I got some templetes from premiumblogger but beside credit to the author their is lot of other links in the footer how can I remove them, beside can you suggest any better site where i can learn ups and down of wordpress templete coding so i can be on my own theme i mean full control please help
You might want to check out the Weaver theme for @ordpress, the free version lets you design websites without really coding.
agree with devtard if you want to remove the footer link better ask permission from the theme dev first
Yea it's unethical to remove them..and also some themes, fi you remove the credit footer it will mess up the whole t heme bc i tried it before. good luck
If you've paid for the theme - there is no need to ask anyone's permissions. Your payment means you own the theme and do not owe a developer free ad space. If it is free, please leave the links in the theme because that is a fair trade between users and developers.
I would look at the source html code in the browser. There should be some comments with regard to licenses and link retention. footer.php would be the place to remove them using your WP control panel to get to the source. Of course, if you install an update to the theme they might all come back. Rather than removing them, just comment them out in php or the html in case you want to restore them later. You could also change the font color for them to match the background color. You would not be removing them, but no one would see them.
If that's what it says in the contract. It can also say that all you're paying for is the right to use the theme, and that you're specifically prohibited from modifying it in any way. And modifying a theme you don't have the right to modify is a copyright violation. Your host can receive a takedown notice if you do that, and your site will be taken down.
Well, if the theme is licensed under GPL the buyer can do what they want with it. OT: According to WP all derivated software (plugins, themes) should be licensed under GPL2 so even if people create their own EULAs, users don't really have to accept them in order to use the software.
There's no 100% firm legal standard in US copyright law for a derived work, and that's even more true for software, but if you chop out all the code the author wrote, and there's nothing left (which is pretty much the case for templates and plugins), it would probably pass the "not derived" test in any court. (About all you'd be left with in a template is a list of variable names, no code.) So the template can be released under GPL2, or for pay not to be modified at all, or under any other EULA. While it's true that most people totally ignore the EULA for all software they run, putting a template that's had its copyright notice removed on public display on the web is just asking for at least a takedown notice, if not a suit for damages.

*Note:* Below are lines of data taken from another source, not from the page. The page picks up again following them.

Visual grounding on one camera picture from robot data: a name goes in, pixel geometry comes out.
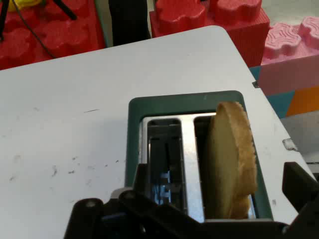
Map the orange foam panel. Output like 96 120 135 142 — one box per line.
286 86 319 118

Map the dark green two-slot toaster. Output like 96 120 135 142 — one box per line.
124 90 275 222

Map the thin black tripod cable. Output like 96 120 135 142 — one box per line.
13 0 57 59

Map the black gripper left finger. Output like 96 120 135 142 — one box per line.
63 163 208 239

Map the small red foam block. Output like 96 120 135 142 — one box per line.
149 0 271 68

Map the teal foam mat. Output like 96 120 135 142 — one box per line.
249 66 296 120

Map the pink foam block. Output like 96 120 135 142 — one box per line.
258 16 319 97

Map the black camera tripod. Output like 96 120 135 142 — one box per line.
0 0 78 42

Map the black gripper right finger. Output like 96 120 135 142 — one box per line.
281 161 319 239

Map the toasted bread slice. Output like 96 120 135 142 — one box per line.
204 101 258 220

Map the large red foam block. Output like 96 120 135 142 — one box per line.
0 0 107 71

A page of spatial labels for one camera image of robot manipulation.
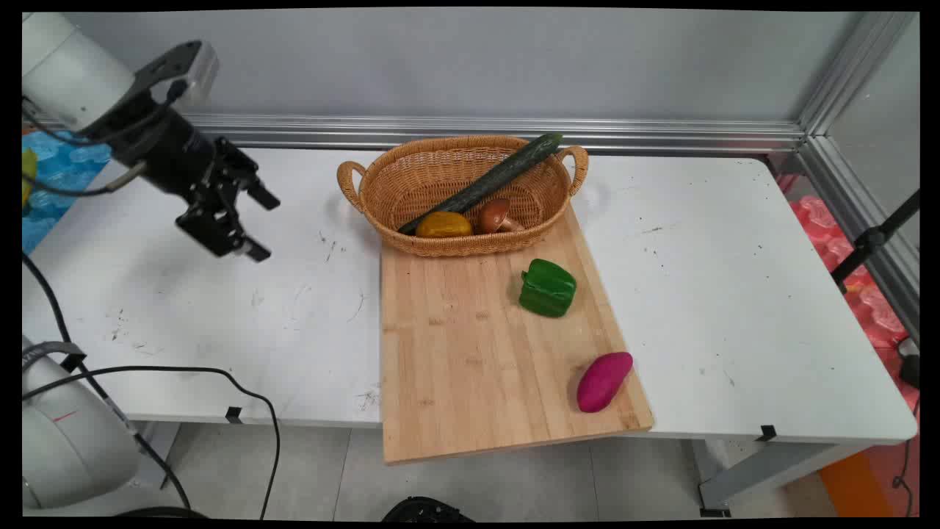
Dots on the dark green cucumber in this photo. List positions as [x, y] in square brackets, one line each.
[488, 180]

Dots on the black round floor object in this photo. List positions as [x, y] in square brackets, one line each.
[426, 509]

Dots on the black tripod stand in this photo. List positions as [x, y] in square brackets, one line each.
[870, 241]

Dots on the yellow orange toy vegetable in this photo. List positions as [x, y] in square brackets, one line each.
[443, 225]

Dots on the purple sweet potato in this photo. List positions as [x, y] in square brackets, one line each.
[602, 382]

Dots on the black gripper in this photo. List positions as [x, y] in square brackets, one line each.
[158, 150]

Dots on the long aluminium frame rail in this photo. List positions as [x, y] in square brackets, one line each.
[514, 132]

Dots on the green bell pepper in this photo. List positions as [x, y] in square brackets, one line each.
[547, 289]

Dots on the aluminium frame post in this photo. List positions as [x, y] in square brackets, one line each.
[855, 70]

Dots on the short aluminium frame rail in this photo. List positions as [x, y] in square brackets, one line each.
[859, 213]

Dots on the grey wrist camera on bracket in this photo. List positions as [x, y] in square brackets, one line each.
[198, 70]

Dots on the blue foam mat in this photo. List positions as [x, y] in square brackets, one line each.
[59, 173]

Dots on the yellow green object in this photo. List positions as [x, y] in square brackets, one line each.
[28, 173]

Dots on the red foam mat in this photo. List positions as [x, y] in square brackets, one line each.
[874, 308]

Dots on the orange floor mat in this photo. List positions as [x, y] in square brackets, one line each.
[855, 485]

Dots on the bamboo cutting board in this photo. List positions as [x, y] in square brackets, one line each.
[470, 360]

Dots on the grey table leg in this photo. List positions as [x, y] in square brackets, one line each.
[764, 474]
[156, 448]

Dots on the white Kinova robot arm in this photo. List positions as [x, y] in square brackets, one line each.
[66, 73]

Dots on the brown toy mushroom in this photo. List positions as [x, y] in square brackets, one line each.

As for take down notice what if i modify the whole theme colours fonts background A to z so no one would recognize it is there theme and also remove and widgets etc that pull there data and insert some thing I made then take out the link what do you say about that where is the best place to learn all this any ideas
And how may i understand that the theme is GP or Gp2 where it is mentioned on the theme footer or withing the codes please mention so I may have a look
As for the author link it is fine but I am not comfortable with the other links can i make them no follow or create a redirect to bitly or something
By the time you learn all that (programming, PHP, HTML, graphic design) it will be easier to create your own theme than to modify someone else's.